THE TASK: Set down exactly the lines from the one containing "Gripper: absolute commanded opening" through the last line of the data below, and no others.

#### SOURCE MATERIAL ####

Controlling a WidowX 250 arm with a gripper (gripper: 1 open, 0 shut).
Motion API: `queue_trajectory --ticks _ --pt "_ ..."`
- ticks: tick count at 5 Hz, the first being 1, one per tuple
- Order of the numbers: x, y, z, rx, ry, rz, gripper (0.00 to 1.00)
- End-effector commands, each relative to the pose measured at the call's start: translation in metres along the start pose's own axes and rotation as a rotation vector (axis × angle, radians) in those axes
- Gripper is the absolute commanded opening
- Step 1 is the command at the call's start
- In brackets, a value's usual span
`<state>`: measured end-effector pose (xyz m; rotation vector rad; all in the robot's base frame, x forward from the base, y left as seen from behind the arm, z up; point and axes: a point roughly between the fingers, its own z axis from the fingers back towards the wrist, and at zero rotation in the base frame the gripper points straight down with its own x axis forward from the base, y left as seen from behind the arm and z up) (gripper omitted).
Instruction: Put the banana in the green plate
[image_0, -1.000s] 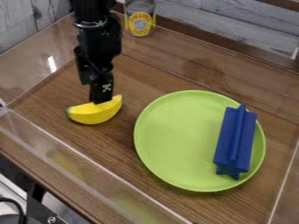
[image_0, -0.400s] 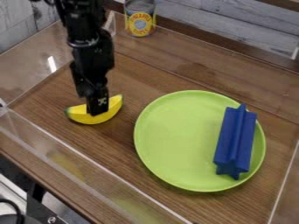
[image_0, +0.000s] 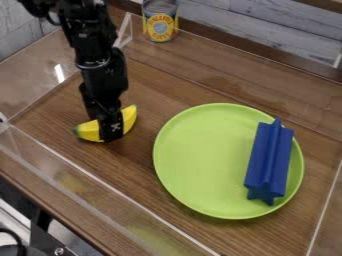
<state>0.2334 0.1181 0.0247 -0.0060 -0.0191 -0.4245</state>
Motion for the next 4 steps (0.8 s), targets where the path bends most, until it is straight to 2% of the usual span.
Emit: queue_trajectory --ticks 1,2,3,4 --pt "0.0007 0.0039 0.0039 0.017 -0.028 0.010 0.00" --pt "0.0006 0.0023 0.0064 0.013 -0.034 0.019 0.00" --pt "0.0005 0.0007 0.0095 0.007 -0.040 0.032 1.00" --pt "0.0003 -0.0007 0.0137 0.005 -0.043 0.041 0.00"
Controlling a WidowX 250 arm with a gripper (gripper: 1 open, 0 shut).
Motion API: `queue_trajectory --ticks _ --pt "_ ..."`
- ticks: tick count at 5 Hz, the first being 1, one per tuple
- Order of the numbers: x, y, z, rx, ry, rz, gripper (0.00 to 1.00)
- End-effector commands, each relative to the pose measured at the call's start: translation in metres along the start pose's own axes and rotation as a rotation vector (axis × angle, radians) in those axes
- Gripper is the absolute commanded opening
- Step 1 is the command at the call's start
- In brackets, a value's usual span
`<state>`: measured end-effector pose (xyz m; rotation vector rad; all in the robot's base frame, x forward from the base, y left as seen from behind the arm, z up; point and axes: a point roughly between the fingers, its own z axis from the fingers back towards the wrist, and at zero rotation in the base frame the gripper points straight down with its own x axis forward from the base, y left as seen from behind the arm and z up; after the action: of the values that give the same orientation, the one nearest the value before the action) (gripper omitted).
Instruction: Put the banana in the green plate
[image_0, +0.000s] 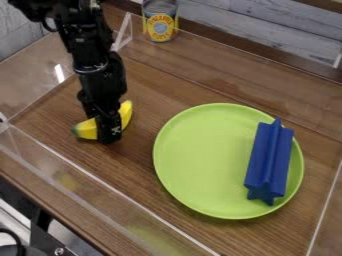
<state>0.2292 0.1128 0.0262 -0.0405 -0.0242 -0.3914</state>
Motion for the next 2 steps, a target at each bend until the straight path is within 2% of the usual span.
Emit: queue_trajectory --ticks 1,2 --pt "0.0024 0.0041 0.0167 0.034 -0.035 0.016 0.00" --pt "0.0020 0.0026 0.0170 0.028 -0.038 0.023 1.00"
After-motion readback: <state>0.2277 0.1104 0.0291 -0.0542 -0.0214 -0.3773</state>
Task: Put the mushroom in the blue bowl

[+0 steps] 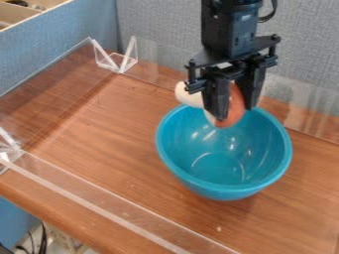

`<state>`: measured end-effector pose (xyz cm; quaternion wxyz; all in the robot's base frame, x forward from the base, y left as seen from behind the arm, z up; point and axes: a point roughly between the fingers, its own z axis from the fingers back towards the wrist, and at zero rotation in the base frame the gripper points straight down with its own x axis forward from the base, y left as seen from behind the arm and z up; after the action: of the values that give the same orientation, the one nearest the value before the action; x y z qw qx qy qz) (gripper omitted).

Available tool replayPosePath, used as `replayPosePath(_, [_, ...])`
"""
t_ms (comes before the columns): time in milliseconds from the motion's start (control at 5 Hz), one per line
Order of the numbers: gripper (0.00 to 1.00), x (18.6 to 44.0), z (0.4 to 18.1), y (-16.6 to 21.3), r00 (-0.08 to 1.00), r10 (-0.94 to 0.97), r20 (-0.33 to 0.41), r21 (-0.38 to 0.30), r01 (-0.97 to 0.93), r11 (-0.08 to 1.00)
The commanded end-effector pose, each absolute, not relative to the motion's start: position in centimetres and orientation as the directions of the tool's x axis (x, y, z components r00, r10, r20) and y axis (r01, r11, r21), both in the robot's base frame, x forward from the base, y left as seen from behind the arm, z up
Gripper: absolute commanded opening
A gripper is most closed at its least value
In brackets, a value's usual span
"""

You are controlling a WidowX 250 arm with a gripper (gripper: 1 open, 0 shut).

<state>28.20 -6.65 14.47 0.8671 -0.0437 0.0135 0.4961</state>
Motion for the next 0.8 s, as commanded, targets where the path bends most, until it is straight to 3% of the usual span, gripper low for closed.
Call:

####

SOLUTION TO THIS TASK:
Gripper: absolute commanded opening
A gripper is most closed at its least value
In brackets, a value's usual span
"""

You are controlling a WidowX 250 arm with a gripper (gripper: 1 open, 0 shut).

<state>28.20 -6.65 14.47 0.8671 -0.0437 0.0135 0.4961</state>
Motion for the next 0.8 s, as commanded, targets where the path bends most, until it is straight to 3% of the usual span, gripper low for closed.
Call:

This completes the output for the exercise.